Итак, границы «политического» были подвижны, а политически мотивированные мнения чиновников о необходимости действовать могли в разной степени касаться той сферы, которую люди воспринимали как религиозную. В конечном счете существовал широкий консенсус всех заинтересованных сторон по поводу того, что религия в принципе должна быть предметом государственного регламентирования. В необходимости религиозных ритуалов в общественных учреждениях никто сомнений не высказывал. Религия, независимо от конкретного вероисповедания, считалась гарантом общественного порядка и опорой морали и нравственности.

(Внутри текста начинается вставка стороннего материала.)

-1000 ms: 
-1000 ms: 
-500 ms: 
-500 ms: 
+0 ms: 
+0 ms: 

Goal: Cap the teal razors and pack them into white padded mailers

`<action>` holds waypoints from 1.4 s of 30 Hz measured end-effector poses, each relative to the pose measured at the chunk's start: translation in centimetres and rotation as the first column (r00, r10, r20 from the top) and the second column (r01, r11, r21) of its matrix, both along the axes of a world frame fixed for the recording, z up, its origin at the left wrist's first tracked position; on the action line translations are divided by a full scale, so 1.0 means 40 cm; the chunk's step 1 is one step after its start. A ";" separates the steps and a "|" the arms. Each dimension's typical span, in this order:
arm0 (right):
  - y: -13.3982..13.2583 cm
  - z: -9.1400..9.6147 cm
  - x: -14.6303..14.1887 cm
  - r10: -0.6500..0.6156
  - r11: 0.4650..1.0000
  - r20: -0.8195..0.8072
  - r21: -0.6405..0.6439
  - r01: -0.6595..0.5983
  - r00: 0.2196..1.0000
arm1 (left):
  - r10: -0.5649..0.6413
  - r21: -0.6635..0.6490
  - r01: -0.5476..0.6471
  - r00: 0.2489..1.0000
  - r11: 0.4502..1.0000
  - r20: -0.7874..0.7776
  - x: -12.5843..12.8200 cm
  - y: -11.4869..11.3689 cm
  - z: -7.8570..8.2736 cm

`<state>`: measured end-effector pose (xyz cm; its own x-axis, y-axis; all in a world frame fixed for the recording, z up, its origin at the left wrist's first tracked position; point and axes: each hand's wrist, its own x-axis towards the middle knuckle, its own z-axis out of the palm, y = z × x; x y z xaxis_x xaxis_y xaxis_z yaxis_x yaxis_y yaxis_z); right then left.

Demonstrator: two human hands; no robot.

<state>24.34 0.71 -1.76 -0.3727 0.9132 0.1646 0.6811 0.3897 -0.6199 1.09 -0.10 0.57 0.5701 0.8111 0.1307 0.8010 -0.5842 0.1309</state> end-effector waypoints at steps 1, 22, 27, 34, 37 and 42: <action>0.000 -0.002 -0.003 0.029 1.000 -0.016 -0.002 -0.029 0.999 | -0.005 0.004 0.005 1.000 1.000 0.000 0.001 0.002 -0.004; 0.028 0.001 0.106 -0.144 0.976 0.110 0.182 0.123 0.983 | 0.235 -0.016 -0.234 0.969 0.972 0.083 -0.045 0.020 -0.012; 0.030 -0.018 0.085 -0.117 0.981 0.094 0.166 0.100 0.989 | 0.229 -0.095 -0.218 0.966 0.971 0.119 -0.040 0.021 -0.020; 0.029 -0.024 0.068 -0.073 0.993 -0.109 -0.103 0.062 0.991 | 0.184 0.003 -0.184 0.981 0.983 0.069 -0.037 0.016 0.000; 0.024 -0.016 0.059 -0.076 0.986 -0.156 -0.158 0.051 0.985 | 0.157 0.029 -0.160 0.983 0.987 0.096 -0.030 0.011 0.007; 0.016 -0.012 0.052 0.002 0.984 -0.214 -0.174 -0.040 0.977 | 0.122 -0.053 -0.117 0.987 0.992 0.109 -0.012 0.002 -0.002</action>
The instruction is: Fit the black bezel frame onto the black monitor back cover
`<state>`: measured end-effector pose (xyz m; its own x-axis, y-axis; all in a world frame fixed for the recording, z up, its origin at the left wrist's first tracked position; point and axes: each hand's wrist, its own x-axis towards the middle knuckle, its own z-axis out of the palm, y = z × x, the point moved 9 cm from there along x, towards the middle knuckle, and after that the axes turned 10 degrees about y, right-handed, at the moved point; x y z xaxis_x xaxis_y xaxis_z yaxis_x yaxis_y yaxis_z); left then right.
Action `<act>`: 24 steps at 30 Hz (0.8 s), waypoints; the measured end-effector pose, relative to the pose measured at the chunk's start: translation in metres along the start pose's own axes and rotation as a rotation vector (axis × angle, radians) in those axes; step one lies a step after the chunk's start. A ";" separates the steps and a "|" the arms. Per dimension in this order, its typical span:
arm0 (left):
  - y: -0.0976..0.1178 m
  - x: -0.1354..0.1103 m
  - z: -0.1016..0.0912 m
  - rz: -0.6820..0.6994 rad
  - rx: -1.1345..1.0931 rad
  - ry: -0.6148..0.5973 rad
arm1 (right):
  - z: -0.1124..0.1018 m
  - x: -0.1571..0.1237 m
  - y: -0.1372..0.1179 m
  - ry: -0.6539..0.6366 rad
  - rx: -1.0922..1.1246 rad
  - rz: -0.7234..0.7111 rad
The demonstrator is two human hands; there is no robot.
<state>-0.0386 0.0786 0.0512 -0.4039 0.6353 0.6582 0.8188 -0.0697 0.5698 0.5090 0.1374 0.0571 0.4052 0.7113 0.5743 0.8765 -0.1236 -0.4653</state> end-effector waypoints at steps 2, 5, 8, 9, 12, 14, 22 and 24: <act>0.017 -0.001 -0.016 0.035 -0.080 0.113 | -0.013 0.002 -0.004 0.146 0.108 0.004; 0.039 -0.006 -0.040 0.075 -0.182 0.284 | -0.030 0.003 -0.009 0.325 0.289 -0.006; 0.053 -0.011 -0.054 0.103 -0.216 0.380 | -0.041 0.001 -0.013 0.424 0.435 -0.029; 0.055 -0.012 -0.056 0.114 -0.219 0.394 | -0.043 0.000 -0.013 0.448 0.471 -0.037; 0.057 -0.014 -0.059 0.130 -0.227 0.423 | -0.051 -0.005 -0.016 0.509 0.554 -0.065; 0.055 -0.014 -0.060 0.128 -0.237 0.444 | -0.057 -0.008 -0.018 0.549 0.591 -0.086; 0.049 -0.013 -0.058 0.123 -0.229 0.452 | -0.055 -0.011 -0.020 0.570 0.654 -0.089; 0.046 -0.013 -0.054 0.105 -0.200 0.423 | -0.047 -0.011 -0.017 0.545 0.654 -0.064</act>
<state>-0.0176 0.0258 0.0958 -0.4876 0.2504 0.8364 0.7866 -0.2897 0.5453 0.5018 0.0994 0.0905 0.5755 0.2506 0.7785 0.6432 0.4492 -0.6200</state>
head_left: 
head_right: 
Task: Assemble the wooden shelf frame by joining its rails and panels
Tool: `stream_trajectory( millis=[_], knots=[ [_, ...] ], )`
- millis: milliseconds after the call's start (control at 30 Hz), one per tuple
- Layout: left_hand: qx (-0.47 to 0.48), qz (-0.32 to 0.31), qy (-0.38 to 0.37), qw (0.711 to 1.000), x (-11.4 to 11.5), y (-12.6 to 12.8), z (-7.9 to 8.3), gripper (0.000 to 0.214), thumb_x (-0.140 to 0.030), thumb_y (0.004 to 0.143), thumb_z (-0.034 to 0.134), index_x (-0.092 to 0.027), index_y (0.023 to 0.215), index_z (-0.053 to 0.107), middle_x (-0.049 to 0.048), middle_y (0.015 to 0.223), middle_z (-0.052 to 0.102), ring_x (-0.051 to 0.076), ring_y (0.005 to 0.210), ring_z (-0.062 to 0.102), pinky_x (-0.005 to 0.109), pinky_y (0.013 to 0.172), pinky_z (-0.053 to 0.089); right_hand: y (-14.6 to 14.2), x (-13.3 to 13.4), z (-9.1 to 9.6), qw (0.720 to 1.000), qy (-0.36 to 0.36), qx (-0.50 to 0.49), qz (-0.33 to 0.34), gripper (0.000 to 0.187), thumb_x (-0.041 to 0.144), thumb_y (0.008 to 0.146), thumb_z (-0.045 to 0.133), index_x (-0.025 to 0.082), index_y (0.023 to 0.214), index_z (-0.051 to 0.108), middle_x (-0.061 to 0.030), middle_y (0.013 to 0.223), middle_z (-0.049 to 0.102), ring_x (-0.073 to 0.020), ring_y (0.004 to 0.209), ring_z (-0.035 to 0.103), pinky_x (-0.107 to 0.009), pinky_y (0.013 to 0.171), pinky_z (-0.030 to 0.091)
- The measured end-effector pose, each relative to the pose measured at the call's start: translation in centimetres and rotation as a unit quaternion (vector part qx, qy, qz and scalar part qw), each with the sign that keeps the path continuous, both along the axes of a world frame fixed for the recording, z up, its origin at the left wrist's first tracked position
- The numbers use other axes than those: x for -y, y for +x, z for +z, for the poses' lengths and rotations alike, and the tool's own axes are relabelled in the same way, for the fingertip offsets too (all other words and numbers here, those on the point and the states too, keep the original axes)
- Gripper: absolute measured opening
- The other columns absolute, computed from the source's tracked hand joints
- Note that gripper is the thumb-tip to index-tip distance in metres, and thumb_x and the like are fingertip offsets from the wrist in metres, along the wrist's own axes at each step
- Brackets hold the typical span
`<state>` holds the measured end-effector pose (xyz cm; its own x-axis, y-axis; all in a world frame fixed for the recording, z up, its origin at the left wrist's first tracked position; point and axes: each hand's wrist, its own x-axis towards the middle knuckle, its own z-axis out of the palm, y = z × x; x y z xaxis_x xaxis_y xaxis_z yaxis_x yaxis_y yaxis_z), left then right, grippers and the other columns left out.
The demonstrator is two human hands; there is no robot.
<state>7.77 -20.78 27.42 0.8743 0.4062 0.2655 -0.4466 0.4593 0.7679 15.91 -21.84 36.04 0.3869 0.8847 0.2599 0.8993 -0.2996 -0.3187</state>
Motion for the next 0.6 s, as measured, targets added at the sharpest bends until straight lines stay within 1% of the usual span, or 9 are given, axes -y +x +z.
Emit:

С конца XIX века царские власти считали, что наблюдают прогрессирующий упадок нравственности, который, по их мнению, служил причиной многочисленных новых явлений, в том числе таких, как социалистическая угроза413. Религия и ее практики получили в данном контексте совершенно новое значение, поскольку представлялись теперь фактором, стабилизирующим пошатнувшийся моральный порядок. Поэтому они нуждались в удвоенной заботе и усиленной защите со стороны правительства. Такая концепция, превращавшая религию в государственное дело, была на руку всем конфессиям. Хотя мы встречаем свидетельства упорной убежденности и после 1900 года, что католическая «пропаганда» опасна для государства, все же в это время уже становилось заметно то, что революция 1905 года продемонстрировала с окончательной определенностью: политической системе угрожает не «католическая опасность», а социальный бунт обнищавших масс. Царские чиновники в этот опасный период утраты ими власти подметили, что консервативная верхушка католической церкви отнеслась к революционным волнениям отрицательно и что католический клир не был активным участником протестов. Теперь главным врагом стал уже не католический монах «с крестом в одной и саблей в другой руке»414, а польский революционер с револьвером, спрятанным под кожаной курткой.